§ **EXERCISE DESCRIPTION**
Your reply should contain the whole listing below, repeated exactly, and no images.

§ **STORED DATA**
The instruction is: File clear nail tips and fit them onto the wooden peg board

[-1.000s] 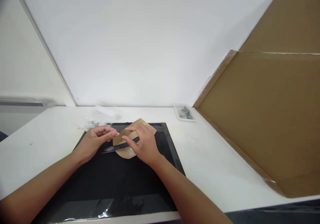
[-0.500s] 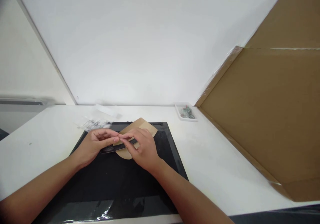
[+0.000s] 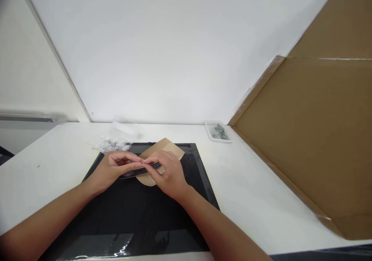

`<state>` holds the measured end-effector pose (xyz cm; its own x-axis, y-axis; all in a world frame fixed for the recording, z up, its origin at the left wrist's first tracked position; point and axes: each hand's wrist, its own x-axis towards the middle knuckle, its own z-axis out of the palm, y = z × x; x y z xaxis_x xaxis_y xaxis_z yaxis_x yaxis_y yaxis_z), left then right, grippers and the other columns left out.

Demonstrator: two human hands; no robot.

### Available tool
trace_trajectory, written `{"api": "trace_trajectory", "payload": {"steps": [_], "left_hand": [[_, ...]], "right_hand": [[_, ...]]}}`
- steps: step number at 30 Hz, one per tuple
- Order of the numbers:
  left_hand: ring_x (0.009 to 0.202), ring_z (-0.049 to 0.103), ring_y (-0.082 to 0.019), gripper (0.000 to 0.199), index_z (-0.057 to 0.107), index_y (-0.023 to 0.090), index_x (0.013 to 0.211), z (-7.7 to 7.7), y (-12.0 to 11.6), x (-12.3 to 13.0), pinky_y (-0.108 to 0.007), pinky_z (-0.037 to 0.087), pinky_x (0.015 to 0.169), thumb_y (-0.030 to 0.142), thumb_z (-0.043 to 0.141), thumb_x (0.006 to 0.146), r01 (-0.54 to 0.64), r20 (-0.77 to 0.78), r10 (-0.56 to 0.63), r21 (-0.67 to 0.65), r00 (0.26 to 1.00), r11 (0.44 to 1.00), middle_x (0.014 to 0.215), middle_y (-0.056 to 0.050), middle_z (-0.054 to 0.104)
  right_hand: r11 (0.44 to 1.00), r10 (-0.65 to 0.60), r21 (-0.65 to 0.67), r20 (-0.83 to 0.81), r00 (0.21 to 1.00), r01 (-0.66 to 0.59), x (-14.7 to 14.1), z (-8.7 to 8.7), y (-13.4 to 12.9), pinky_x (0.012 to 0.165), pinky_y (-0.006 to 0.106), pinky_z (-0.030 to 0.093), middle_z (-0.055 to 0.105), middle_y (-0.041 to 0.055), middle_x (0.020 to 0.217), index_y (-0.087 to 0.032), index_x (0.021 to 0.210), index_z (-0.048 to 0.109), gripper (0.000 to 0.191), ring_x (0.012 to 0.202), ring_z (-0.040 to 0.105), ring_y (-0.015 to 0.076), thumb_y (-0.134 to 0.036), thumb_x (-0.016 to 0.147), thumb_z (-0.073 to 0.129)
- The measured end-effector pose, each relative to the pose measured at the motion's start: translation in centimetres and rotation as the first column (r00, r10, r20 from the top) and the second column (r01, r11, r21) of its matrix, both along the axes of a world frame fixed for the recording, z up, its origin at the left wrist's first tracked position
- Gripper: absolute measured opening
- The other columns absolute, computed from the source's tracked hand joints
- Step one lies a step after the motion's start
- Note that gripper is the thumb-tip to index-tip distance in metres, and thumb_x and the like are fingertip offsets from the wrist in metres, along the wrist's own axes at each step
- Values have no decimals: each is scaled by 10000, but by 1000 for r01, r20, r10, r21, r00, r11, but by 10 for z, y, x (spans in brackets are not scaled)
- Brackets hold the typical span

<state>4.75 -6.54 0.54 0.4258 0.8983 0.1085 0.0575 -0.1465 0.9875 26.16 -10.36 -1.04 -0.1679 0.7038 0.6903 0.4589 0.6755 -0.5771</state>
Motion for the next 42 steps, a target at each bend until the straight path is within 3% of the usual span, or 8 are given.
{"api": "trace_trajectory", "payload": {"steps": [9, 15, 21, 25, 30, 32, 42], "left_hand": [[816, 700, -202, 185, 855, 247, 913, -3, 3, -2, -305, 548, 688, 420, 816, 858, 23, -66, -9, 210, 998, 977, 919, -80, 772], [765, 684, -183, 142, 859, 280, 953, -1, 0, -7, -300, 517, 666, 391, 781, 912, 72, -146, -21, 352, 989, 933, 897, -62, 770], [746, 698, -151, 114, 844, 287, 1020, 4, -2, -10, -272, 525, 646, 282, 754, 950, 139, -169, -51, 562, 984, 815, 903, -44, 784], [790, 702, -130, 170, 815, 275, 1075, 7, -1, -9, -252, 532, 671, 181, 725, 965, 191, -198, -73, 682, 978, 706, 923, -27, 778], [869, 704, -139, 167, 791, 235, 1049, 6, -1, -9, -277, 556, 762, 118, 717, 956, 155, -207, 44, 841, 977, 518, 969, -33, 762], [903, 707, -149, 169, 789, 228, 1052, 3, -1, -9, -287, 568, 782, 111, 718, 951, 122, -195, 109, 872, 975, 474, 1007, -44, 758], [1017, 729, -175, 307, 762, 233, 1196, -7, -8, 0, -312, 618, 856, 82, 736, 930, 0, -100, 199, 894, 975, 449, 1162, -65, 767]], "right_hand": [[971, 87, -212, -139, 986, -115, 0, 1, -2, 799, 326, 570, 783, 21, 963, -262, 991, 753, 75, 880, 719, 185, -315, 985, 701], [890, 142, -377, -303, 942, -256, 1, -3, 2, 824, 327, 562, 776, 21, 921, -245, 939, 766, 171, 878, 709, 187, -402, 977, 712], [755, 227, -481, -446, 866, -445, 4, -1, 4, 787, 298, 549, 737, 24, 855, -202, 899, 748, 237, 821, 688, 166, -432, 954, 736], [722, 259, -498, -448, 856, -480, 6, 3, 3, 807, 300, 538, 726, 27, 849, -194, 908, 744, 240, 828, 677, 164, -428, 960, 730], [747, 235, -503, -411, 881, -434, 6, 4, 2, 826, 314, 549, 734, 30, 896, -206, 934, 738, 227, 864, 685, 174, -432, 951, 739], [766, 227, -490, -399, 888, -416, 5, 3, 2, 852, 329, 561, 743, 38, 943, -212, 951, 735, 220, 901, 695, 185, -432, 950, 741], [910, 133, -310, -412, 901, -276, -5, 0, -2, 910, 350, 581, 745, 60, 1109, -234, 915, 733, 134, 1038, 718, 200, -358, 965, 735]]}}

§ **ANSWER AREA**
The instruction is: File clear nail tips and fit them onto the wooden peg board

[-1.000s] 
[-0.500s] 
[+0.000s] 

`<state>` holds the measured end-effector pose (xyz cm; its own x-axis, y-axis; all in a world frame fixed for the recording, z up, its origin at the left wrist's first tracked position; point and axes: each hand's wrist, its own x-axis towards the middle knuckle, its own z-axis out of the palm, y = z × x; x y z xaxis_x xaxis_y xaxis_z yaxis_x yaxis_y yaxis_z), left then right, grippers and the other columns left out.

Demonstrator: two human hands; no robot.

### Available tool
trace_trajectory, written `{"api": "trace_trajectory", "payload": {"steps": [_], "left_hand": [[_, ...]], "right_hand": [[_, ...]]}}`
- steps: step number at 30 Hz, one per tuple
- Order of the numbers:
  left_hand: ring_x (0.009 to 0.202), ring_z (-0.049 to 0.103), ring_y (-0.082 to 0.019), gripper (0.000 to 0.199), index_z (-0.057 to 0.107), index_y (-0.023 to 0.090), index_x (0.013 to 0.211), z (-7.7 to 7.7), y (-12.0 to 11.6), x (-12.3 to 13.0), pinky_y (-0.108 to 0.007), pinky_z (-0.037 to 0.087), pinky_x (0.015 to 0.169), thumb_y (-0.030 to 0.142), thumb_z (-0.043 to 0.141), thumb_x (0.006 to 0.146), r01 (-0.54 to 0.64), r20 (-0.77 to 0.78), r10 (-0.56 to 0.63), r21 (-0.67 to 0.65), r00 (0.26 to 1.00), r11 (0.44 to 1.00), middle_x (0.014 to 0.215), middle_y (-0.056 to 0.050), middle_z (-0.054 to 0.104)
  right_hand: r11 (0.44 to 1.00), r10 (-0.65 to 0.60), r21 (-0.65 to 0.67), r20 (-0.83 to 0.81), r00 (0.21 to 1.00), r01 (-0.66 to 0.59), x (-14.7 to 14.1), z (-8.7 to 8.7), y (-13.4 to 12.9), pinky_x (0.012 to 0.165), pinky_y (-0.006 to 0.106), pinky_z (-0.030 to 0.093), middle_z (-0.055 to 0.105), middle_y (-0.041 to 0.055), middle_x (0.020 to 0.217), index_y (-0.087 to 0.032), index_x (0.021 to 0.210), index_z (-0.048 to 0.109), gripper (0.000 to 0.191), ring_x (0.012 to 0.202), ring_z (-0.040 to 0.105), ring_y (-0.015 to 0.076), thumb_y (-0.134 to 0.036), thumb_x (-0.016 to 0.147), thumb_z (-0.073 to 0.129)
- The measured end-effector pose, each relative to the pose measured at the motion's start: translation in centimetres and rotation as the first column (r00, r10, r20 from the top) and the second column (r01, r11, r21) of its matrix, both along the axes of a world frame fixed for the recording, z up, its origin at the left wrist's first tracked position
- Gripper: absolute measured opening
- The other columns absolute, computed from the source's tracked hand joints
- Step one lies a step after the motion's start
- Note that gripper is the thumb-tip to index-tip distance in metres, and thumb_x and the like are fingertip offsets from the wrist in metres, along the wrist's own axes at each step
- Values have no decimals: each is scaled by 10000, but by 1000 for r01, r20, r10, r21, r00, r11, but by 10 for z, y, x (spans in brackets are not scaled)
- Brackets hold the typical span

<state>4.75 -6.54 0.54 0.4258 0.8983 0.1085 0.0575 -0.1465 0.9875 26.16 -10.36 -1.04 -0.1679 0.7038 0.6903 0.4589 0.6755 -0.5771</state>
Motion for the next 42 steps, a target at each bend until the straight path is within 3% of the usual span, or 8 are given.
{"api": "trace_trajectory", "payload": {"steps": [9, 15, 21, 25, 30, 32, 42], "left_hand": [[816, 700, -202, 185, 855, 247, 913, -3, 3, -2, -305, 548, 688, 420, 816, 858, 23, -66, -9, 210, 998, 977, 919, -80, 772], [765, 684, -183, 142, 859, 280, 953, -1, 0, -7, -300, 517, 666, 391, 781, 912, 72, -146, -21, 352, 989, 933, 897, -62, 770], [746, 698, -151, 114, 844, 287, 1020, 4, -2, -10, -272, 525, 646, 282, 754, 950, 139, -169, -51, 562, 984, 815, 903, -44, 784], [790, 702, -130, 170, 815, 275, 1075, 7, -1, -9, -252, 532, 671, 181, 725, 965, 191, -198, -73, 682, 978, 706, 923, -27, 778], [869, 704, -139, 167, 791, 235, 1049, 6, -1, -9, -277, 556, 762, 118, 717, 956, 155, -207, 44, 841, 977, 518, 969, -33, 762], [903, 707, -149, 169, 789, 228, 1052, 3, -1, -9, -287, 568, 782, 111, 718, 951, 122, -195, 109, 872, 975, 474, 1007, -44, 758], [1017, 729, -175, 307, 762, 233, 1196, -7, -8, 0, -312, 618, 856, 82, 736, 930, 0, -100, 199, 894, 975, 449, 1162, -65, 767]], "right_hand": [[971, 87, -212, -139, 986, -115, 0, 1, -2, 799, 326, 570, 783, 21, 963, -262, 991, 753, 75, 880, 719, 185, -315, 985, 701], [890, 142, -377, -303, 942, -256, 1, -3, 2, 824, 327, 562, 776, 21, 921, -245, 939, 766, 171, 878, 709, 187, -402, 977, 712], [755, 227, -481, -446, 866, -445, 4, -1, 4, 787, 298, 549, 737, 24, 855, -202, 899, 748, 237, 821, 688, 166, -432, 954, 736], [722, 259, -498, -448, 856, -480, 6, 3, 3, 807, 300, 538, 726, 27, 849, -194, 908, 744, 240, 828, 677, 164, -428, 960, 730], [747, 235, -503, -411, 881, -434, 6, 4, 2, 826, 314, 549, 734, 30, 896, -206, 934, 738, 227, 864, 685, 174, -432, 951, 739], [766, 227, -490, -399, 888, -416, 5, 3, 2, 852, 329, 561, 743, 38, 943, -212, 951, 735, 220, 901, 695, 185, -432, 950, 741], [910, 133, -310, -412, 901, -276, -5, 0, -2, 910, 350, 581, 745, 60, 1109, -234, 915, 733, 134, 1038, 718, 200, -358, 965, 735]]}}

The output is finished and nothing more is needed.